A network of five automatic weather stations (AWSs) were installed during the premonsoon climbing season of 2019, and Apogee’s net radiometer (SN-500) was selected to monitor the site known as the Camp II station (6,464 m). So far, researchers have found the data of the network already offer opportunities to refine the mountain weather forecasting and melt modeling applications.
Read more about the research below.
Figure 1. (center) Map of locations referred to in the text. (left),(right) Photographs of the automatic weather stations installed during the 2019 Everest Expedition. (top right) Note the shovel handles used to mount the wind speed sensors on the Balcony weather station.
ABSTRACT: As the highest mountain on Earth, Mount Everest is an iconic peak that offers an unrivalled natural platform for measuring ongoing climate change across the full elevation range of Asia’s water towers. However, Everest’s extreme environment challenges data collection, particularly on the mountain’s upper slopes, where glaciers accumulate mass and mountaineers are most exposed. Weather stations have operated on Everest before, including the world’s previous highest, but coverage has been sparse in space and time. Here we describe the installation of a network of five automatic weather stations (AWSs), including the two highest stations on Earth (8,430 and 7,945 m MSL) which greatly improves monitoring of this iconic mountain. We highlight sample applications of the new data, including an initial assessment of surface energy fluxes at Camp II (6,464 m MSL) and the South Col (7,945 m MSL), which suggest melt occurs at both sites, despite persistently below-freezing air temperatures. This analysis indicates that melt may even be possible at the 8,850 m MSL summit, and prompts a reevaluation of empirical temperature index models used to simulate glacier melt in the Himalayas that focus only on air temperature. We also provide the first evaluation of numerical weather forecasts at almost 8,000 m MSL and use of model output statistics to reduce forecast error, showcasing an important opportunity to improve climber safety on Everest. Looking forward, we emphasize the considerable potential of these freely available data for understanding weather and climate in the Himalayas and beyond, including tracking the behavior of upper-atmosphere winds, which the AWS network is uniquely positioned to monitor.

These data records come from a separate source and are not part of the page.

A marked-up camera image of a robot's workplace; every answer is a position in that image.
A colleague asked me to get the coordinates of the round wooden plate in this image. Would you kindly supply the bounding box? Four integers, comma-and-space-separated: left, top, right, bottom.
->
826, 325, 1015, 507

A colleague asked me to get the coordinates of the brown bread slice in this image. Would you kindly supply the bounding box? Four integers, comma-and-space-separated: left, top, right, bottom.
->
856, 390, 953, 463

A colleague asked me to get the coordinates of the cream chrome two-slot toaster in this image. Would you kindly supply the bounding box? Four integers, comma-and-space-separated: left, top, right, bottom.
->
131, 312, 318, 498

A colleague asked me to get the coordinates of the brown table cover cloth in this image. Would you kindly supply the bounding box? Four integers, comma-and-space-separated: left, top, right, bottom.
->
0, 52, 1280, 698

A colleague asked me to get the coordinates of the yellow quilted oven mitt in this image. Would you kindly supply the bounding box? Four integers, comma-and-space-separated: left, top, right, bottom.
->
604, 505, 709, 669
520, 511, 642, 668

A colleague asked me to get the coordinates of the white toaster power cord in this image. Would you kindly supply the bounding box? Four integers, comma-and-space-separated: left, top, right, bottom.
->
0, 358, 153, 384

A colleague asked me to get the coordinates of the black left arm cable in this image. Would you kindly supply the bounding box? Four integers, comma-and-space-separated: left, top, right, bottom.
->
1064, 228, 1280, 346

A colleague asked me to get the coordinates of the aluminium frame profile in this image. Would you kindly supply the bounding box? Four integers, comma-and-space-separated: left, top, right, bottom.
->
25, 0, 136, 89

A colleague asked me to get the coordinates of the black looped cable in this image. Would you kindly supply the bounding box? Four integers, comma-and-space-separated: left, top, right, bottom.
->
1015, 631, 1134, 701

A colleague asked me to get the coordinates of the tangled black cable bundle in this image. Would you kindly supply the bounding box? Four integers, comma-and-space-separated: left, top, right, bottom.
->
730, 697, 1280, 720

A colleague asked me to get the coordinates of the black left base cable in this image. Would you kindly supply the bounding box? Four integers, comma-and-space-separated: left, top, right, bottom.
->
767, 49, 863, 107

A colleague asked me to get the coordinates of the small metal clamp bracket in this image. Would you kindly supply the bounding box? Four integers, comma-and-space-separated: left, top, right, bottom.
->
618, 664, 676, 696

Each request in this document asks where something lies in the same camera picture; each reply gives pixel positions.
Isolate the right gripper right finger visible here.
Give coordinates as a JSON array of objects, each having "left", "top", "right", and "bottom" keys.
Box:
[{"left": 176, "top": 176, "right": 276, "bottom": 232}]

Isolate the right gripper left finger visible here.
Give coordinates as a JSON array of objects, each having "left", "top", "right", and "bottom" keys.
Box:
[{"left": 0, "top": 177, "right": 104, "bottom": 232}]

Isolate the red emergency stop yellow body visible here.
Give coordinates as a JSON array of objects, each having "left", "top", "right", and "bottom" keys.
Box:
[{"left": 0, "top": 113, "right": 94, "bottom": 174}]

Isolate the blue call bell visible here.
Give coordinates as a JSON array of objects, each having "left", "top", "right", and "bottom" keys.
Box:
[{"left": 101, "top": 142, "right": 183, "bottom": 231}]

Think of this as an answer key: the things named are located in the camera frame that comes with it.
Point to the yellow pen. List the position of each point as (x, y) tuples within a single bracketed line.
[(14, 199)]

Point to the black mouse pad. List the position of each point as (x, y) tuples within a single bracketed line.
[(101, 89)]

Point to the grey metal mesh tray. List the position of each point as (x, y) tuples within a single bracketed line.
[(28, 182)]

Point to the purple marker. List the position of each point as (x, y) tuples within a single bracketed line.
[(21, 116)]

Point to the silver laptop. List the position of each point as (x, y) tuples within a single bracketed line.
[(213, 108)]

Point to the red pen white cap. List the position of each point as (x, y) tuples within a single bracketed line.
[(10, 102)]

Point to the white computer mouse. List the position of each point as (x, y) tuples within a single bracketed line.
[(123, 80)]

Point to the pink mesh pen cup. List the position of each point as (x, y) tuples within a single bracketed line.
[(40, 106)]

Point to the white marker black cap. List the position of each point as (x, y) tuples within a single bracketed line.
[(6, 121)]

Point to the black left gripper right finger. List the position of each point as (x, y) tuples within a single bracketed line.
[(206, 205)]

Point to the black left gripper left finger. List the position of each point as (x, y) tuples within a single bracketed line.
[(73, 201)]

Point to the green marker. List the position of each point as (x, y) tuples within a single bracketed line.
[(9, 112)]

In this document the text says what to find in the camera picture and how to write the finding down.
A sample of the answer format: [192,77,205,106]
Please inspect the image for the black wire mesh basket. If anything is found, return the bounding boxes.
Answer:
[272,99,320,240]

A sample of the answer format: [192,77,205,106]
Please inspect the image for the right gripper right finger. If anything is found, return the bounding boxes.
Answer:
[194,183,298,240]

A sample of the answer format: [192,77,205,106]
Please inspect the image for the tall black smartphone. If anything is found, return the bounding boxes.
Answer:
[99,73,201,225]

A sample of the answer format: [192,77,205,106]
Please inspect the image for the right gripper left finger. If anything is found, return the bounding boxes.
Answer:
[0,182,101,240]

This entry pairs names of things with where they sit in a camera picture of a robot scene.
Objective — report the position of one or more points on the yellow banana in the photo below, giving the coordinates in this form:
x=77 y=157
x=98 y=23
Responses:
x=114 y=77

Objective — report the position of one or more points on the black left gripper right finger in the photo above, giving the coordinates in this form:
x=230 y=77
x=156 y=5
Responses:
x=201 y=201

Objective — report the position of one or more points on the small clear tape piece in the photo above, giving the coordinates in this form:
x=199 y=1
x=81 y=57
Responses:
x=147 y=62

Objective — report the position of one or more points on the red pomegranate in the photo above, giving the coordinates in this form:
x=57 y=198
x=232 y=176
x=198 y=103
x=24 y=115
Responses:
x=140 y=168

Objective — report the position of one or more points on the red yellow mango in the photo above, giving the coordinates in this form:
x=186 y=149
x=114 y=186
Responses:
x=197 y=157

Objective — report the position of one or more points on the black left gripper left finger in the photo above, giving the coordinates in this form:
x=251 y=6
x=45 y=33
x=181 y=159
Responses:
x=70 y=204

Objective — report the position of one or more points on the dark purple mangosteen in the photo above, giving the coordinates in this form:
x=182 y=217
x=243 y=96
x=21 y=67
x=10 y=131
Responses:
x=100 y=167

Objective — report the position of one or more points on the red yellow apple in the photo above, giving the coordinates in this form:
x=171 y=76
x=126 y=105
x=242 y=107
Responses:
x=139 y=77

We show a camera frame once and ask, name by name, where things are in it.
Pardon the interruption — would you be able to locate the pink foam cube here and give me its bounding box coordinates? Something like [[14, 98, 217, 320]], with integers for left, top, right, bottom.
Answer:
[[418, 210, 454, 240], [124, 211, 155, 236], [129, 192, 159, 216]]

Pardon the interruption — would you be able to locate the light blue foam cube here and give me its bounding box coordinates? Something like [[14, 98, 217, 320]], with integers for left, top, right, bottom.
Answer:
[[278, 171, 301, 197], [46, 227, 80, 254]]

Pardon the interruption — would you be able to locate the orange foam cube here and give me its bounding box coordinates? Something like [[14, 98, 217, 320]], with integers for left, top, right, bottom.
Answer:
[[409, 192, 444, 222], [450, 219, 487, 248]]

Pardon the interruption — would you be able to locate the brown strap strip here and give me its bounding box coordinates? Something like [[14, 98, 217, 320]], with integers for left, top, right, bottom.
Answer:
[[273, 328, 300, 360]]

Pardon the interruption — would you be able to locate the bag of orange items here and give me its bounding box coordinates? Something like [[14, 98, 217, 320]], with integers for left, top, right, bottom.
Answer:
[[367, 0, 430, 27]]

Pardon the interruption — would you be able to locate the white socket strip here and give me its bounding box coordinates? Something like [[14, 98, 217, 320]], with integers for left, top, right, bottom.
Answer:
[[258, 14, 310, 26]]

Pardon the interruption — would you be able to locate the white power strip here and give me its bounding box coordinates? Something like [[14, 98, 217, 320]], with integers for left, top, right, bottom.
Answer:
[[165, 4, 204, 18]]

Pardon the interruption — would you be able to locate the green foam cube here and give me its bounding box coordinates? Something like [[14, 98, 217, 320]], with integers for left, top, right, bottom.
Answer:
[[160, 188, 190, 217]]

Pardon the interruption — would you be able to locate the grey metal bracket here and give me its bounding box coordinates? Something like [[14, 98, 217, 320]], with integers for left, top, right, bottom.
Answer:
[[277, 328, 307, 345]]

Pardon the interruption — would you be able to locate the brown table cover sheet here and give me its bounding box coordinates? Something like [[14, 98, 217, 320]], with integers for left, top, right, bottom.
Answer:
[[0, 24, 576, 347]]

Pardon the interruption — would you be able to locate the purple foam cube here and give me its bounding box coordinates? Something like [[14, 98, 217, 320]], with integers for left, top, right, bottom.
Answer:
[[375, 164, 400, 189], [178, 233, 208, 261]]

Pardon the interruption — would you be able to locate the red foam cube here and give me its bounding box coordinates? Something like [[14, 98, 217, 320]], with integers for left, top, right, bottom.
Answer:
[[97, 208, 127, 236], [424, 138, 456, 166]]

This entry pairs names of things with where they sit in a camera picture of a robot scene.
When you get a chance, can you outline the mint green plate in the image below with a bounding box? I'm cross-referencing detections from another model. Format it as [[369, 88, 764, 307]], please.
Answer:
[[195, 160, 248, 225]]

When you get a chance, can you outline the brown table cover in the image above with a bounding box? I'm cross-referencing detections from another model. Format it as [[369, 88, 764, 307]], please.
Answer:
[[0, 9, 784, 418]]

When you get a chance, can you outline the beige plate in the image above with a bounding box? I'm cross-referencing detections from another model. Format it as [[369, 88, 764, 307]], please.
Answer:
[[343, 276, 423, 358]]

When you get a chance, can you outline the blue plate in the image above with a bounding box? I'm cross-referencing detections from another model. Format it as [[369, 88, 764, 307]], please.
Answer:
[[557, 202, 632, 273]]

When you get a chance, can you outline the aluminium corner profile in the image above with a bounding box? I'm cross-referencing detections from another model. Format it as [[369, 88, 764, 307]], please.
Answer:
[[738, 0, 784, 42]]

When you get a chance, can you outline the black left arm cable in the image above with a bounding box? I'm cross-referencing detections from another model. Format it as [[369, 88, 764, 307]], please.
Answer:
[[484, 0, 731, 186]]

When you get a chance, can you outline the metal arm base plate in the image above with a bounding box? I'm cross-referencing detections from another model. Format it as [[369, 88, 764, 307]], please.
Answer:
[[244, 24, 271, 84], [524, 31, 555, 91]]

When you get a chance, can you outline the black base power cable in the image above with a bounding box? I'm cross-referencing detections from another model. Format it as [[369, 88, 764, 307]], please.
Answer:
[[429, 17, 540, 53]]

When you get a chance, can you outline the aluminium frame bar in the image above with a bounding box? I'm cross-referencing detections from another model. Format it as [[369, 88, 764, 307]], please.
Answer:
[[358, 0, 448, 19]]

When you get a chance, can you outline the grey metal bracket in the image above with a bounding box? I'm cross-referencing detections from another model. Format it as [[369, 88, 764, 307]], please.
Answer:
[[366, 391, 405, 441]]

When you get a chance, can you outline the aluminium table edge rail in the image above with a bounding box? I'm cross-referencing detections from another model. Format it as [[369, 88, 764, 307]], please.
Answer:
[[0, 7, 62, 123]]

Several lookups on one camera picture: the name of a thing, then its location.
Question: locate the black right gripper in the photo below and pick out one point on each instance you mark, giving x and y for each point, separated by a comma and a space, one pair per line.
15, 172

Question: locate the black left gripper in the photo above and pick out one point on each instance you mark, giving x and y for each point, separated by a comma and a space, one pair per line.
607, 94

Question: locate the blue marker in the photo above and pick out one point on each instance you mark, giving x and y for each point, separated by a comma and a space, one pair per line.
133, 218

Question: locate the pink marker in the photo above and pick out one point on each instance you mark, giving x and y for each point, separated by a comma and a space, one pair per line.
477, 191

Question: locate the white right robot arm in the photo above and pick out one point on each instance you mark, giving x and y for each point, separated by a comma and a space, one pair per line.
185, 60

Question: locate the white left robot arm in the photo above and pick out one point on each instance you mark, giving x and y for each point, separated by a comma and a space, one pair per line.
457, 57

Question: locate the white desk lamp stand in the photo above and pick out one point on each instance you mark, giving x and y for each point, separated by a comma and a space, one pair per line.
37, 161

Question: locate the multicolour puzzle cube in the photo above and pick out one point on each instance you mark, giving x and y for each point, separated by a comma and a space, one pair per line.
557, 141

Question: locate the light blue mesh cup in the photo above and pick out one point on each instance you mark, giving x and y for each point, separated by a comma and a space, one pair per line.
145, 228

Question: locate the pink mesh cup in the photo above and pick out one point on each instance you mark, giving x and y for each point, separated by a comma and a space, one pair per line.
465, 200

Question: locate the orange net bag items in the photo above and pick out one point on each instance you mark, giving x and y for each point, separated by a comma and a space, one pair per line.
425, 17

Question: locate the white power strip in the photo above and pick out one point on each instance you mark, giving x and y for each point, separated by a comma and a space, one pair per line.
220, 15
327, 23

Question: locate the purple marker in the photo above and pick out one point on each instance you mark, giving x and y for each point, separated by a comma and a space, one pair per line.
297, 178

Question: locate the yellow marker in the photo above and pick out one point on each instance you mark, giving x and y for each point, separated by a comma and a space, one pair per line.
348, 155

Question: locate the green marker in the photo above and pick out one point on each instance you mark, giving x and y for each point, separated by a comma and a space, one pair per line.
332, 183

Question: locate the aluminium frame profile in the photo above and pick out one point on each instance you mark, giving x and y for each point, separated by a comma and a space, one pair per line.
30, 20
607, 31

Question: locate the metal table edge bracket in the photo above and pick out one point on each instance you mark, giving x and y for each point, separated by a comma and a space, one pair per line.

Fig. 2. Simulated mass loss and energy fluxes at (left) Camp II (6,464 m) and (right) the South Col (7,945 m). (top) Cumulative mass losses and daily mean air temperature, with shaded envelope spanning the daily minimum and maximum temperatures. The shaded envelope on the melt and sublimation curves indicates the uncertainty from perturbing the roughness length between the 5th and 95th percentiles of values reported in the literature for low-latitude snow-covered glaciers (see appendix B). (bottom) Mean daily energy fluxes, with notation consistent with Eq. (1).